## WHAT TO PRODUCE
Write out the records once more, exactly, and keep any image out.

Excerpts from a dataset
§ §
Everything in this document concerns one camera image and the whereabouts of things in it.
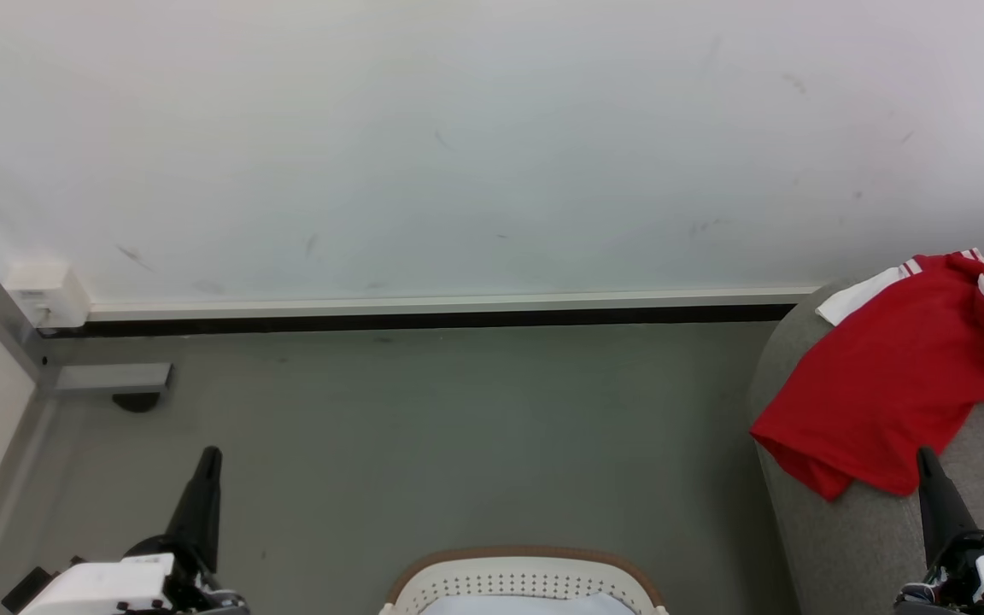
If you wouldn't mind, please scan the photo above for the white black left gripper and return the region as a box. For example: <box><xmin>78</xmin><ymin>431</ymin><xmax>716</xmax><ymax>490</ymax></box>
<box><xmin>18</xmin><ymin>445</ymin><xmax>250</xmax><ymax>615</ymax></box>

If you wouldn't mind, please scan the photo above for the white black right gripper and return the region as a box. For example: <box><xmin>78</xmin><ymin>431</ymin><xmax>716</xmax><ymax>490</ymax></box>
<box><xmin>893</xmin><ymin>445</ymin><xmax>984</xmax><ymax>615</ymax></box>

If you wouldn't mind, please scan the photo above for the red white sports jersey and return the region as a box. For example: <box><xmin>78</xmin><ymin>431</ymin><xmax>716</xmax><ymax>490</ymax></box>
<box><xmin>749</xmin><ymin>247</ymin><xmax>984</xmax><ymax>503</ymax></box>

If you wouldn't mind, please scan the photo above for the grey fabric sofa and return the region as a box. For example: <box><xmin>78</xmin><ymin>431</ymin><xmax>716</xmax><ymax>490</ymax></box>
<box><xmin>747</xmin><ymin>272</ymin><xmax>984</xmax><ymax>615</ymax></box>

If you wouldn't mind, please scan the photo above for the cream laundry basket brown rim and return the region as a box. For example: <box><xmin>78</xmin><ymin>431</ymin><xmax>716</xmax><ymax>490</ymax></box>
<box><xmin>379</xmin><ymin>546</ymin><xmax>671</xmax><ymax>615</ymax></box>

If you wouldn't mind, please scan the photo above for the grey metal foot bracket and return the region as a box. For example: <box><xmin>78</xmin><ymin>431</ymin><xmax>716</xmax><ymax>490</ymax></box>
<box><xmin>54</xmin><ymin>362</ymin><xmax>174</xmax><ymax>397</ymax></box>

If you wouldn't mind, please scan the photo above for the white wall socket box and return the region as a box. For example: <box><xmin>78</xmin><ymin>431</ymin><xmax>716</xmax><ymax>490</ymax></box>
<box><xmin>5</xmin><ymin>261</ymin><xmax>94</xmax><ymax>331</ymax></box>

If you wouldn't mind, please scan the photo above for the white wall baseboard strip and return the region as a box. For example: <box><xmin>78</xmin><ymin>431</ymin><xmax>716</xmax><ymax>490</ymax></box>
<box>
§ §
## RESPONSE TO THE TASK
Everything in this document concerns one camera image and the whereabouts of things in it.
If you wouldn't mind, please scan the photo above for the white black left gripper and return the region as a box. For example: <box><xmin>78</xmin><ymin>431</ymin><xmax>716</xmax><ymax>490</ymax></box>
<box><xmin>18</xmin><ymin>445</ymin><xmax>250</xmax><ymax>615</ymax></box>

If you wouldn't mind, please scan the photo above for the white black right gripper and return the region as a box. For example: <box><xmin>78</xmin><ymin>431</ymin><xmax>716</xmax><ymax>490</ymax></box>
<box><xmin>893</xmin><ymin>445</ymin><xmax>984</xmax><ymax>615</ymax></box>

If you wouldn't mind, please scan the photo above for the red white sports jersey and return the region as a box. For example: <box><xmin>78</xmin><ymin>431</ymin><xmax>716</xmax><ymax>490</ymax></box>
<box><xmin>749</xmin><ymin>247</ymin><xmax>984</xmax><ymax>503</ymax></box>

If you wouldn't mind, please scan the photo above for the grey fabric sofa and return the region as a box. For example: <box><xmin>78</xmin><ymin>431</ymin><xmax>716</xmax><ymax>490</ymax></box>
<box><xmin>747</xmin><ymin>272</ymin><xmax>984</xmax><ymax>615</ymax></box>

If you wouldn't mind, please scan the photo above for the cream laundry basket brown rim and return the region as a box. For example: <box><xmin>78</xmin><ymin>431</ymin><xmax>716</xmax><ymax>490</ymax></box>
<box><xmin>379</xmin><ymin>546</ymin><xmax>671</xmax><ymax>615</ymax></box>

If you wouldn't mind, please scan the photo above for the grey metal foot bracket and return the region as a box. For example: <box><xmin>78</xmin><ymin>431</ymin><xmax>716</xmax><ymax>490</ymax></box>
<box><xmin>54</xmin><ymin>362</ymin><xmax>174</xmax><ymax>397</ymax></box>

If you wouldn't mind, please scan the photo above for the white wall socket box and return the region as a box. For example: <box><xmin>78</xmin><ymin>431</ymin><xmax>716</xmax><ymax>490</ymax></box>
<box><xmin>5</xmin><ymin>261</ymin><xmax>94</xmax><ymax>331</ymax></box>

If you wouldn't mind, please scan the photo above for the white wall baseboard strip and return the region as a box. For example: <box><xmin>78</xmin><ymin>431</ymin><xmax>716</xmax><ymax>490</ymax></box>
<box>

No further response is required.